> _WORK TO BE COMPLETED_
Pick out the lines below that contain the string "tube" and copy them all.

Start of EXERCISE DATA

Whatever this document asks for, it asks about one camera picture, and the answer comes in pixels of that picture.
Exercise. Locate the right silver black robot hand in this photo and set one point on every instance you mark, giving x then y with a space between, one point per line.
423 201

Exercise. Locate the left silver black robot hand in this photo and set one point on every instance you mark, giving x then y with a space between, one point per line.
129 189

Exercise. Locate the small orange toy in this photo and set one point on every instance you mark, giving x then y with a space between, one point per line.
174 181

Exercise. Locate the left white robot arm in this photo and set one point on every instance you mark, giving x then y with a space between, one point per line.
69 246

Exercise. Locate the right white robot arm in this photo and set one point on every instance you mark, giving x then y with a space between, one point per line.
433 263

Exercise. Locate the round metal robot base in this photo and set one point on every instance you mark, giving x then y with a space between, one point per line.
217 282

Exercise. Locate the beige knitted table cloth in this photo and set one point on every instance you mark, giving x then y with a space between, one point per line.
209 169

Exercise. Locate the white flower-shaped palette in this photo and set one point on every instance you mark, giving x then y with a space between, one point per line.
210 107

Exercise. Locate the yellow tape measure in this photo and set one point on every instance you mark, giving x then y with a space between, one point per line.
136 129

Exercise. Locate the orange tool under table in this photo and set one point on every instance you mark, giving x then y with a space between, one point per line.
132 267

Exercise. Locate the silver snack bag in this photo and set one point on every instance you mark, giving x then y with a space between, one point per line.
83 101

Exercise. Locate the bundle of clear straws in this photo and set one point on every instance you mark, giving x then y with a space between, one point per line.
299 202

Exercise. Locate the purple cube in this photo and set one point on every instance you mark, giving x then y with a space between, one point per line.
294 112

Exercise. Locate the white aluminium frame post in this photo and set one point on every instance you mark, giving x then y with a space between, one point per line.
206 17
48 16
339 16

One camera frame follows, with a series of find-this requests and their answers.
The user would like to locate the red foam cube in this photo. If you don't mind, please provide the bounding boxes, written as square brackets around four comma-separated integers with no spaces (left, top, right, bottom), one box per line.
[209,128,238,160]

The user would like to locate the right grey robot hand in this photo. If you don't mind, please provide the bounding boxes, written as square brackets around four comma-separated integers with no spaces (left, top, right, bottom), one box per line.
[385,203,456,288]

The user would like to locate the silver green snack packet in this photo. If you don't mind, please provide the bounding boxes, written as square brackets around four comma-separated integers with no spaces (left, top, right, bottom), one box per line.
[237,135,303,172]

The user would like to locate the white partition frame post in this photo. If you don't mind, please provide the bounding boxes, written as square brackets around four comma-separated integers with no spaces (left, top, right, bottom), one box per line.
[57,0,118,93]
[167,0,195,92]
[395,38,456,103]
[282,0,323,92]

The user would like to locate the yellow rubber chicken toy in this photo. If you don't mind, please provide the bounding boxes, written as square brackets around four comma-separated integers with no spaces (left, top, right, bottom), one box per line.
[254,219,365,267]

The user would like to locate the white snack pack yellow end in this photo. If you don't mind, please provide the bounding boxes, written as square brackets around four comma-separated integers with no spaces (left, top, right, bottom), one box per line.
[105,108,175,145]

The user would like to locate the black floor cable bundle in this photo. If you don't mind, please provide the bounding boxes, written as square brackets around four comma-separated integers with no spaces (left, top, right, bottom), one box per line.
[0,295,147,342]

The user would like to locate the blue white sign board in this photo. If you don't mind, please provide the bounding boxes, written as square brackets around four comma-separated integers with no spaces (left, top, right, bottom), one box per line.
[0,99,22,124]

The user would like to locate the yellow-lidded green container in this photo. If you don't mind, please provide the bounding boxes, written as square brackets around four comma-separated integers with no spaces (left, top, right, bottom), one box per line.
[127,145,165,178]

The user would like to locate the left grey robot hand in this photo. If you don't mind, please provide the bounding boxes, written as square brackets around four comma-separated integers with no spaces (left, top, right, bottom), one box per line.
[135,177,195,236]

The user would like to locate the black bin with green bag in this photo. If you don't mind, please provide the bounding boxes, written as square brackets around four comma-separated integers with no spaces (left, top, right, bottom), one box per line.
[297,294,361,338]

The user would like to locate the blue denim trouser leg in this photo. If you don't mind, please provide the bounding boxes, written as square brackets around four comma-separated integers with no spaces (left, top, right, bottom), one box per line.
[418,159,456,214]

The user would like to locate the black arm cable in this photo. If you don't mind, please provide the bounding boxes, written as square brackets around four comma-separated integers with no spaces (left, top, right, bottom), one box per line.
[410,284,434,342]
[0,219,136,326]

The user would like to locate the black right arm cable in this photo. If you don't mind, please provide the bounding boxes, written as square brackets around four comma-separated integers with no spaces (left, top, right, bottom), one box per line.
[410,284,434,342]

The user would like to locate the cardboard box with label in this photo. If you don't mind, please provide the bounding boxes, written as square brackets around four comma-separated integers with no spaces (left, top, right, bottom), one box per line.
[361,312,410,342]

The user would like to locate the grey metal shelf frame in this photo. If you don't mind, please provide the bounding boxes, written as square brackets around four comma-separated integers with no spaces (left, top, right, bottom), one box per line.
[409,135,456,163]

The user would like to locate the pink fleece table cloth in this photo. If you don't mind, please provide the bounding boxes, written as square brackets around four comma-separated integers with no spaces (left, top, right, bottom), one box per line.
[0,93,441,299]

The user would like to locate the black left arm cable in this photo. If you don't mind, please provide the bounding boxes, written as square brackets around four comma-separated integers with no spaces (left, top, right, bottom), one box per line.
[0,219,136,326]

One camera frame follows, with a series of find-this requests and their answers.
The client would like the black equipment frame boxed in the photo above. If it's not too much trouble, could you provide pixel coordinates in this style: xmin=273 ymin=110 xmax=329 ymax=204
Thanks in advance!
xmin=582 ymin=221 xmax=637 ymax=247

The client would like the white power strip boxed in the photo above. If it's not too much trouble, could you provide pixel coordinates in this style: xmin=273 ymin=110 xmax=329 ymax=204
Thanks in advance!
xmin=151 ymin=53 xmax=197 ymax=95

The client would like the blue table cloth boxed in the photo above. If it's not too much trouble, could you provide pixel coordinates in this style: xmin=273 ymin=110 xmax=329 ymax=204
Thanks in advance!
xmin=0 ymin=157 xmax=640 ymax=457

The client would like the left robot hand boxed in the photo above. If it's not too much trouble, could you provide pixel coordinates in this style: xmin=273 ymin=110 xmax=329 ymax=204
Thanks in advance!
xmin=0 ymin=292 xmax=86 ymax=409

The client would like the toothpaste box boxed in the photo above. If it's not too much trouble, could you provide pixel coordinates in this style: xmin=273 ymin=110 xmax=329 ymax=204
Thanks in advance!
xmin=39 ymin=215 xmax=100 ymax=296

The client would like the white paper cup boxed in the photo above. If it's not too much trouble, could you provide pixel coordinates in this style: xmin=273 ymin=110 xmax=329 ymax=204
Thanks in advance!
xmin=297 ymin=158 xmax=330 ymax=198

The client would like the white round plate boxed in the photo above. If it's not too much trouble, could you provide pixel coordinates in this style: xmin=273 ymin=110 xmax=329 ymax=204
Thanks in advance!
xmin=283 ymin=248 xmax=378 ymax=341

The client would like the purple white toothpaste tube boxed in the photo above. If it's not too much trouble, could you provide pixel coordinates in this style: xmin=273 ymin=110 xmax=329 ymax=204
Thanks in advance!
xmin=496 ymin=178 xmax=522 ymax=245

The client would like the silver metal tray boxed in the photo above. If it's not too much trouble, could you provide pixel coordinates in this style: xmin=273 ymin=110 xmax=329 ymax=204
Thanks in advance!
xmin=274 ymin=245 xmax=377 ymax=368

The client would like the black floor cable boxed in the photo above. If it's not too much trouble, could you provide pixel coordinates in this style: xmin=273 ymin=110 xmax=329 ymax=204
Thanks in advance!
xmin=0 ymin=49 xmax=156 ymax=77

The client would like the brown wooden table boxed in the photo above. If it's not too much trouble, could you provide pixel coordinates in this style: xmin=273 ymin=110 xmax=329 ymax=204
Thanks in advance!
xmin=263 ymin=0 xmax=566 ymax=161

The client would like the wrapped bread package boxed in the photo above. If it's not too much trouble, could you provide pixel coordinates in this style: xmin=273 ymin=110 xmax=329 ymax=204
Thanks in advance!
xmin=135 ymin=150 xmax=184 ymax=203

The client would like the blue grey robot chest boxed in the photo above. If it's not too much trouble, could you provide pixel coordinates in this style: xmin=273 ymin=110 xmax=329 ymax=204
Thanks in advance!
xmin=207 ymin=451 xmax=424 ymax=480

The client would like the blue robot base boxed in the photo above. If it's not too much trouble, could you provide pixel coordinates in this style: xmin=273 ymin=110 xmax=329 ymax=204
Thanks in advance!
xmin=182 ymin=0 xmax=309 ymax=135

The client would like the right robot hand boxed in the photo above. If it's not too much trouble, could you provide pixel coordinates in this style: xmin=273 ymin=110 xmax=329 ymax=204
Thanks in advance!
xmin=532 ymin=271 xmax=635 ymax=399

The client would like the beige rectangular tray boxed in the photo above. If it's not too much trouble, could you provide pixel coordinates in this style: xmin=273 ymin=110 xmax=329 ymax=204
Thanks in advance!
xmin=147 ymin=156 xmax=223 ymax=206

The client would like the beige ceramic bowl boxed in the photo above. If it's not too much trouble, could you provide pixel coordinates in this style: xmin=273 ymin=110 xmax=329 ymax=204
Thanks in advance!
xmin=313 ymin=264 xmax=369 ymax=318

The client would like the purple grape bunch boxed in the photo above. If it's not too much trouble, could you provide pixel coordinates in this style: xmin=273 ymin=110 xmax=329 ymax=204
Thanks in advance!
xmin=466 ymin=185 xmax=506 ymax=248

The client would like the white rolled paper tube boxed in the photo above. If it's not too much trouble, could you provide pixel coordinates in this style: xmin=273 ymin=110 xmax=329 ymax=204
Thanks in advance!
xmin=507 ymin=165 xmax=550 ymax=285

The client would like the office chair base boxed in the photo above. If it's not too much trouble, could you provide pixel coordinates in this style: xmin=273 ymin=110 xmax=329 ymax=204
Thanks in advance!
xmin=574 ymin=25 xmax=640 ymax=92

End of EXERCISE DATA

> _EXERCISE SOLUTION_
The client would like the purple white toothpaste tube boxed in the photo above. If it's not too much trouble, could you provide pixel coordinates in this style: xmin=273 ymin=110 xmax=329 ymax=204
The client would like the white rolled paper tube boxed in the photo above. If it's not too much trouble, could you provide pixel coordinates in this style: xmin=273 ymin=110 xmax=329 ymax=204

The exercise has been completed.